Reproduce everything from the line that contains "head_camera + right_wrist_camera" down to the line that contains "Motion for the" in the listing below, word for word and nothing more. Leave the pictures out.

Given information -
#####
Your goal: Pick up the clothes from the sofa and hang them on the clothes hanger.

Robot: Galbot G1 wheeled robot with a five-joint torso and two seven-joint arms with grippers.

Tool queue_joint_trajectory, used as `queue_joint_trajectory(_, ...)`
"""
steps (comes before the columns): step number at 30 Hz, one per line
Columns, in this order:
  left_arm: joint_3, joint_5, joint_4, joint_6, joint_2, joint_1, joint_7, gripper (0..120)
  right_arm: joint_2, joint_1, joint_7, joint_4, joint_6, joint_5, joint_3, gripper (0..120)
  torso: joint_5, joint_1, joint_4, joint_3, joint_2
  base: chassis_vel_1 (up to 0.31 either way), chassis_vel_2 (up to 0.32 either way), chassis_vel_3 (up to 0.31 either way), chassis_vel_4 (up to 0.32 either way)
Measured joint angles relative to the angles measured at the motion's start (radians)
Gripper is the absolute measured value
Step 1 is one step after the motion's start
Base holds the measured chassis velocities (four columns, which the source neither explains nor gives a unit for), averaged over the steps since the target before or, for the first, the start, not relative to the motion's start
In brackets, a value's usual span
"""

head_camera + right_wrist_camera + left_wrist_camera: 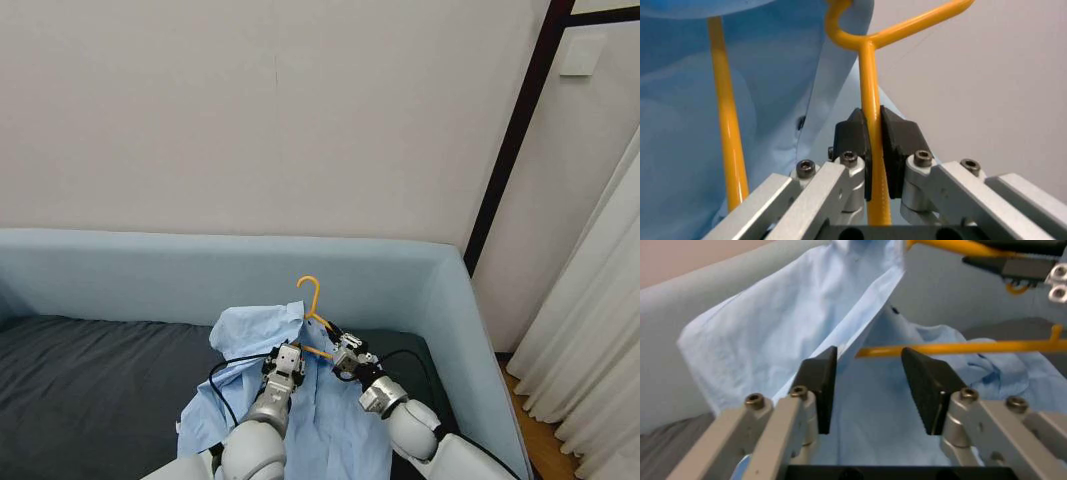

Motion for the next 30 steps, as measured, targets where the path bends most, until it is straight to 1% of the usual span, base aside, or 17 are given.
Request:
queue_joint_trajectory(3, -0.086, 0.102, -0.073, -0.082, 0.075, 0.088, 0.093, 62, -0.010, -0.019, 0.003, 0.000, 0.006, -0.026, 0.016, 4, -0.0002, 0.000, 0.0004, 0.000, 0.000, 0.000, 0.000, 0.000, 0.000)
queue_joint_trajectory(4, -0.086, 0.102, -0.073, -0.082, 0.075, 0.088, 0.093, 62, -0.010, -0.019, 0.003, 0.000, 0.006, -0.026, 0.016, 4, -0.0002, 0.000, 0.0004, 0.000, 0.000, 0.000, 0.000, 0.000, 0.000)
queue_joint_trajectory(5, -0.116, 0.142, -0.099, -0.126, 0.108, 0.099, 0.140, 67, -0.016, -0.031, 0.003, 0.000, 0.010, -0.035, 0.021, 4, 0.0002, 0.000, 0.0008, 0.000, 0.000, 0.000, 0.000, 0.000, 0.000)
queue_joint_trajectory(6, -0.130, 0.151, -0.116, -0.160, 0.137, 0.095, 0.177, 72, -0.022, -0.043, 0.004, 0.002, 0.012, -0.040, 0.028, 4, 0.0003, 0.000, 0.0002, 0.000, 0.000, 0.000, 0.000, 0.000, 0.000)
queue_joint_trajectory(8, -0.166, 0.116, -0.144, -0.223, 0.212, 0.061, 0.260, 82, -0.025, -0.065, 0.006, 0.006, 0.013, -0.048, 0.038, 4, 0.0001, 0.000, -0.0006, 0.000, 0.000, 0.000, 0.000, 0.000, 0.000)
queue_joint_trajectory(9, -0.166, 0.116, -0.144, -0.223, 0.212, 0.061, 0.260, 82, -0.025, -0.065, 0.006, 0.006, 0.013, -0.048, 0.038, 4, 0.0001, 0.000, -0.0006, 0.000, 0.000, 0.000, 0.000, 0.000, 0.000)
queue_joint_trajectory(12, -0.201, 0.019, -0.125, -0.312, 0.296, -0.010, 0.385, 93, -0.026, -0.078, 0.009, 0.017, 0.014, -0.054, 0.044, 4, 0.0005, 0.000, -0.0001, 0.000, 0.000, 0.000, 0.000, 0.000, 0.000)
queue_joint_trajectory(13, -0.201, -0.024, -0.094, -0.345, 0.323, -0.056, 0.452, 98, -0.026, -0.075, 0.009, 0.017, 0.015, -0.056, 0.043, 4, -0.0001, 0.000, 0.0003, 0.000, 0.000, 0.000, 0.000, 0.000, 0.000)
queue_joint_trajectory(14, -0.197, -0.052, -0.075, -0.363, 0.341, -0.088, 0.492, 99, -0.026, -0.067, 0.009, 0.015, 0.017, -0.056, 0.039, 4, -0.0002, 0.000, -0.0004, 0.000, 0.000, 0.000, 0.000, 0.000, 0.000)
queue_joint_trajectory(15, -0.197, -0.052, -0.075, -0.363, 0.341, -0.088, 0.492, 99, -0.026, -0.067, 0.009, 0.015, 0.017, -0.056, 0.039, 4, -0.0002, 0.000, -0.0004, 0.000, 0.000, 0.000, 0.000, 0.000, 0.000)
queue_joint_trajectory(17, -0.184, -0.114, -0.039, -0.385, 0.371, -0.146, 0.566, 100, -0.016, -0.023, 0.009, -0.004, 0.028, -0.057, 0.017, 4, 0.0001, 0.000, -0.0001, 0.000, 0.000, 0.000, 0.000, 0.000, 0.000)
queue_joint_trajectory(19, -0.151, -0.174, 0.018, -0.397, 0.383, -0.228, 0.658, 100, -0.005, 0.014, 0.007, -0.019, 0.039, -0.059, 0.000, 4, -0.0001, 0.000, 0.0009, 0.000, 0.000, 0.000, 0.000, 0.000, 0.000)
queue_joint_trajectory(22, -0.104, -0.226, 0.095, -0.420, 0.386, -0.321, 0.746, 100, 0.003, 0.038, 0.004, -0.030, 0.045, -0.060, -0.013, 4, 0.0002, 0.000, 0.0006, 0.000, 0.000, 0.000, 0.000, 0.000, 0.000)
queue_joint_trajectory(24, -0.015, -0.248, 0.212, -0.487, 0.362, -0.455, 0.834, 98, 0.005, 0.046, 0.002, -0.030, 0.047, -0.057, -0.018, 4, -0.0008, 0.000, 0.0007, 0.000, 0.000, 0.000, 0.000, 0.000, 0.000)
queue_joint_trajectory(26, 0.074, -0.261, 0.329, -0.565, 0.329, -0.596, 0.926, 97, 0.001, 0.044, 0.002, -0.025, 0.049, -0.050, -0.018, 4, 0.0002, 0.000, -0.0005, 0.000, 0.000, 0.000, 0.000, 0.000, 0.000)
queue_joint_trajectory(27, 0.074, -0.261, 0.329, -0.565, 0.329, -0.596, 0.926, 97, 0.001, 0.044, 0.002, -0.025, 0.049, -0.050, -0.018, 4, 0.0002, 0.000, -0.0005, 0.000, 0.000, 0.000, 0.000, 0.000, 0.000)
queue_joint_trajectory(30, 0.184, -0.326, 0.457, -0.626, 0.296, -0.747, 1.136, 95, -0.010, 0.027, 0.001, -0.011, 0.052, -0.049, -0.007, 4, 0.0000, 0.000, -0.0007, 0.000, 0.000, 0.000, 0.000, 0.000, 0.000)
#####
Answer to this task -
head_camera + right_wrist_camera + left_wrist_camera: 

Motion for the next 30 steps, as measured, targets where the path bends most, until it is straight to 1% of the usual span, base aside, or 17 are given.

Here the work on this exercise is complete.